2. <La compétition entre les grandes sociétés pour une part de "marché global">. L'extension de cette popularisation à l'échelon local est l'exportation des technologies de l'information dans le monde entier. La popularisation est maintenant effective à l'échelon mondial, et l'anglais n'est plus nécessairement la langue obligée de l'utilisateur. Il n'y a plus vraiment de langue indispensable, il y a les langues propres aux utilisateurs. Une chose est certaine: il n'est plus nécessaire de comprendre l'anglais pour utiliser un ordinateur, de même qu'il n'est plus nécessaire d'avoir un diplôme d'informatique. La demande des utilisateurs non anglophones - et l'effort entrepris par les sociétés de haute technologie se faisant concurrence pour obtenir les marchés mondiaux - ont fait de la localisation un secteur en expansion rapide dans le développement des logiciels et du matériel informatique. Le premier pas a été le passage de l'ASCII à l'ASCII étendu. Ceci signifie que les ordinateurs commençaient à reconnaître les accents et les symboles utilisés dans les variantes de l'alphabet anglais, symboles qui appartenaient le plus souvent aux langues européennes. Cependant une page ne pouvait être affichée que dans une seule langue à la fois.
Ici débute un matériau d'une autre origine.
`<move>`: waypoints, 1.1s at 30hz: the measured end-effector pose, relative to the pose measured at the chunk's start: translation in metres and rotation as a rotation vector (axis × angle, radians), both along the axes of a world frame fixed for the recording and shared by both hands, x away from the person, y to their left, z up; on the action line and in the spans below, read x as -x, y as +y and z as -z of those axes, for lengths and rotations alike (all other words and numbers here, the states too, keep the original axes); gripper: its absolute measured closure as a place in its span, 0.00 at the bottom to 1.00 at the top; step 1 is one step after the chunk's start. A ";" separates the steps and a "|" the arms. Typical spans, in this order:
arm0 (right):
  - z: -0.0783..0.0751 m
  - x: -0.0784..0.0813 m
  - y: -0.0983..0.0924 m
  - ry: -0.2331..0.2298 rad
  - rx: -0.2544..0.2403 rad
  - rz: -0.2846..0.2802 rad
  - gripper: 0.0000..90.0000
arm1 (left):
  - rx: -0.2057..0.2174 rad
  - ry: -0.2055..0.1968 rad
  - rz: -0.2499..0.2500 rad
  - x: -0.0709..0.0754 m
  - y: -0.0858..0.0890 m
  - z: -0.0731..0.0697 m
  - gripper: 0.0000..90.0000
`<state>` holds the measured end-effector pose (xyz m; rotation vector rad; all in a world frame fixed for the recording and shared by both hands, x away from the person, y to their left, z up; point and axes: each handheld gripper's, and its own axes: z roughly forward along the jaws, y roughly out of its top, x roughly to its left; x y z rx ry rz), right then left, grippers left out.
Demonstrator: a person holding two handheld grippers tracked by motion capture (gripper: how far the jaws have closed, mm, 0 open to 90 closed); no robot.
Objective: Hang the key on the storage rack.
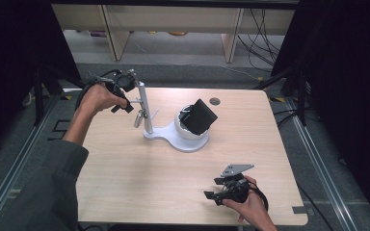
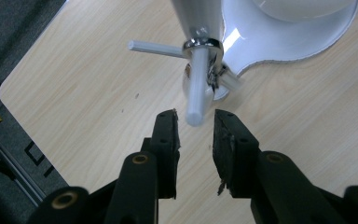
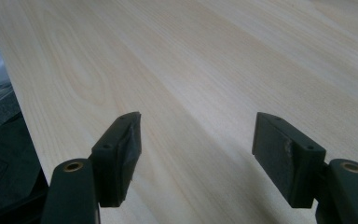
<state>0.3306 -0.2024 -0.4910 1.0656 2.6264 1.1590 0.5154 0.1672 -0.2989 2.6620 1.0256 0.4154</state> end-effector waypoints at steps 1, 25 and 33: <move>0.000 0.000 0.000 0.000 0.000 0.000 0.37 | 0.000 0.000 0.000 0.000 0.000 0.000 0.76; -0.004 0.000 -0.002 0.017 0.004 0.001 0.37 | 0.047 0.005 0.033 0.033 0.022 0.016 0.59; -0.004 0.000 -0.002 0.014 0.006 0.002 0.37 | 0.065 0.006 0.050 0.046 0.028 0.034 0.50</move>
3. <L'innovation technologique>. L'innovation la plus récente est l'Unicode. Bien qu'il soit encore en train d'évoluer et qu'il ait tout juste été incorporé dans les derniers logiciels, ce nouveau système d'encodage traduit chaque caractère en 16 octets. Alors que l'ASCII étendu à huit bits pouvait prendre en compte un maximum de 256 caractères, l'Unicode peut prendre en compte plus de 65.000 caractères uniques et il a donc la possibilité de traiter informatiquement tous les systèmes d'écriture du monde. Les instruments sont maintenant plus ou moins en place. Ils ne sont pas encore parfaits, mais on peut désormais surfer sur le web en utilisant le chinois, le japonais, le coréen, et nombre d'autres langues n'utilisant pas l'alphabet occidental. Comme l'internet s'étend à des parties du monde où l'anglais est très peu utilisé, par exemple la Chine, il est naturel que ce soit le chinois et non l'anglais qui soit utilisé. La majorité des usagers en Chine n'a pas d'autre choix que sa langue maternelle.